* SOURCE DATA
+-------+

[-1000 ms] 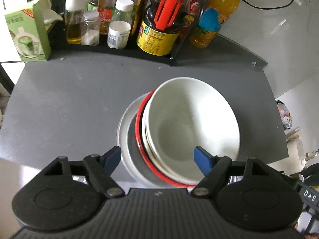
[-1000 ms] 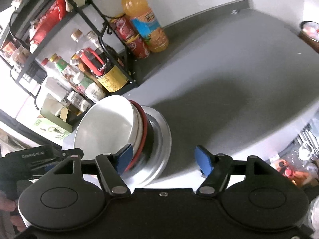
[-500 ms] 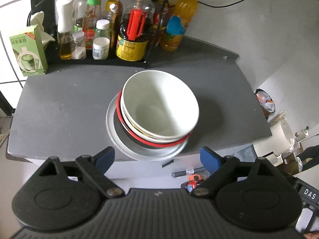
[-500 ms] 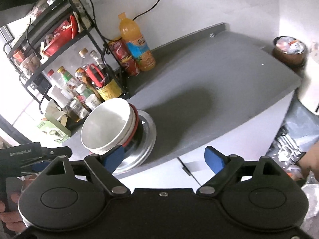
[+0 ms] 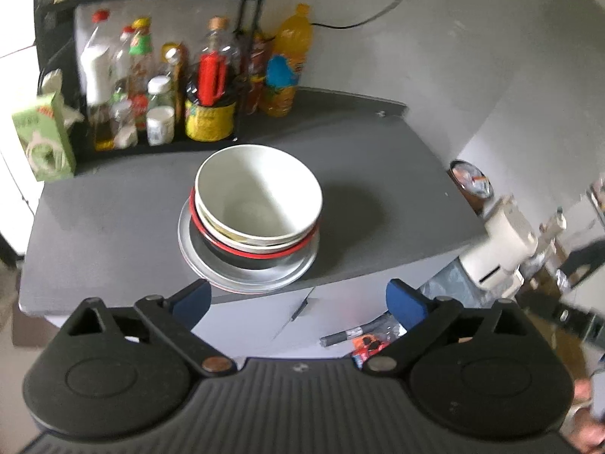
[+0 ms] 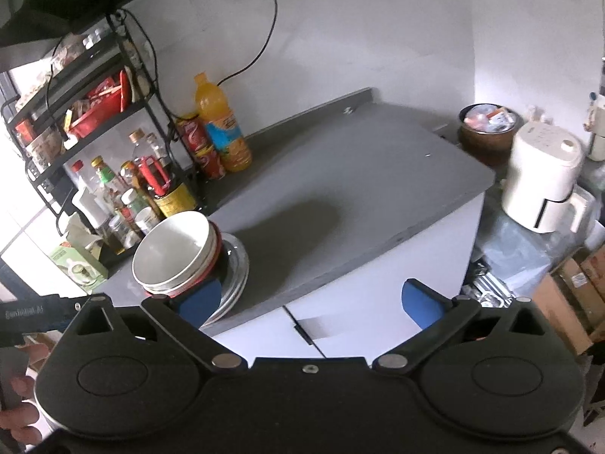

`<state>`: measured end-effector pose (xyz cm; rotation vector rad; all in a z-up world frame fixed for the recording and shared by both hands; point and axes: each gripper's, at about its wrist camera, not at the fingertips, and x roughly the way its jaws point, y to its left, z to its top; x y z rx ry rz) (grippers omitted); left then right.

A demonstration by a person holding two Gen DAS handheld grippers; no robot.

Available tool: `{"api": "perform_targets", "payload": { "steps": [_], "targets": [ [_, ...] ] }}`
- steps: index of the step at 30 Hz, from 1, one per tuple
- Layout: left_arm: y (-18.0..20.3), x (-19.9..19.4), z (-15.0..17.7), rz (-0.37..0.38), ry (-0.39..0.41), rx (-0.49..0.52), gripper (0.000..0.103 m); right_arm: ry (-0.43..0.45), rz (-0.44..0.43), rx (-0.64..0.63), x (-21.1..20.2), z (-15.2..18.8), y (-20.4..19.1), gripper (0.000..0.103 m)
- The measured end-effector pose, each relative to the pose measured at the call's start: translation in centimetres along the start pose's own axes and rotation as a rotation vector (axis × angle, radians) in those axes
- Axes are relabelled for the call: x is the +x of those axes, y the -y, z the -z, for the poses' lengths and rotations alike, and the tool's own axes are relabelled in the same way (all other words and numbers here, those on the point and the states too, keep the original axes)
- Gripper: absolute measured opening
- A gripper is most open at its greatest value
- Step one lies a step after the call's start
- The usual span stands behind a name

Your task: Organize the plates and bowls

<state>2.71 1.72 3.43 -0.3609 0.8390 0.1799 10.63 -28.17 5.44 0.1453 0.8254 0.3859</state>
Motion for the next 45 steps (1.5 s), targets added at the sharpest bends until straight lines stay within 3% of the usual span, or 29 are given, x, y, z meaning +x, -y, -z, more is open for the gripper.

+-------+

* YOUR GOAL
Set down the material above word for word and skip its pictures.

* ANSWER TO THE PROBLEM
[-1000 ms] 
[-1000 ms] 
[-500 ms] 
[-500 ms] 
[+0 ms] 
[+0 ms] 

`<state>`: measured end-effector pose (xyz cm; rotation vector rad; all in a z-up world frame fixed for the recording and shared by both hands; point and axes: each gripper's, at about its wrist camera, not at the fingertips, and x roughly the way its jaws point, y to its left, z to its top; x y z rx ry rz) (grippers omitted); left then right.

A demonstration by a person holding two Gen DAS handheld grippers; no robot.

Available tool: `{"api": "perform_targets", "payload": { "steps": [_], "targets": [ [_, ...] ] }}`
- steps: index of the step at 30 Hz, from 1, one per tuple
- Layout: left_arm: y (-18.0..20.3), x (-19.9..19.4), z (-15.0..17.7), rz (-0.37..0.38), ry (-0.39..0.41), rx (-0.49..0.52), gripper (0.000..0.103 m); right_arm: ry (-0.43..0.45), rz (-0.44..0.43), rx (-0.64..0.63), x (-21.1..20.2), z (-15.2..18.8), y (-20.4..19.1), gripper (0.000..0.103 m)
- The measured end-effector pose, each relative to the pose measured at the call's start: translation in centimetres along the start pose's own axes and rotation as a rotation vector (axis × angle, radians) in those axes
- Axes are relabelled for the call: x is the +x of those axes, y the -y, z the -z, for the poses' lengths and rotations alike, and the tool's own axes are relabelled in the same way (all other words and numbers here, those on the point and the states too, keep the original axes)
- Gripper: absolute measured opening
- A gripper is most open at its greatest value
- Step one lies a step after the call's start
- The usual span stands behind a name

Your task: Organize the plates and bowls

<state>2.71 1.72 3.43 -0.3609 0.8390 0.1799 10.63 -28.17 5.44 0.1453 0.8254 0.3859</state>
Motion for the next 45 steps (1.5 s), targets added at the sharpest bends until straight lines stay within 3% of the usual span, or 29 are given, x, y, z meaning +x, -y, -z, more is open for the gripper.

Nothing else is needed to complete this exercise.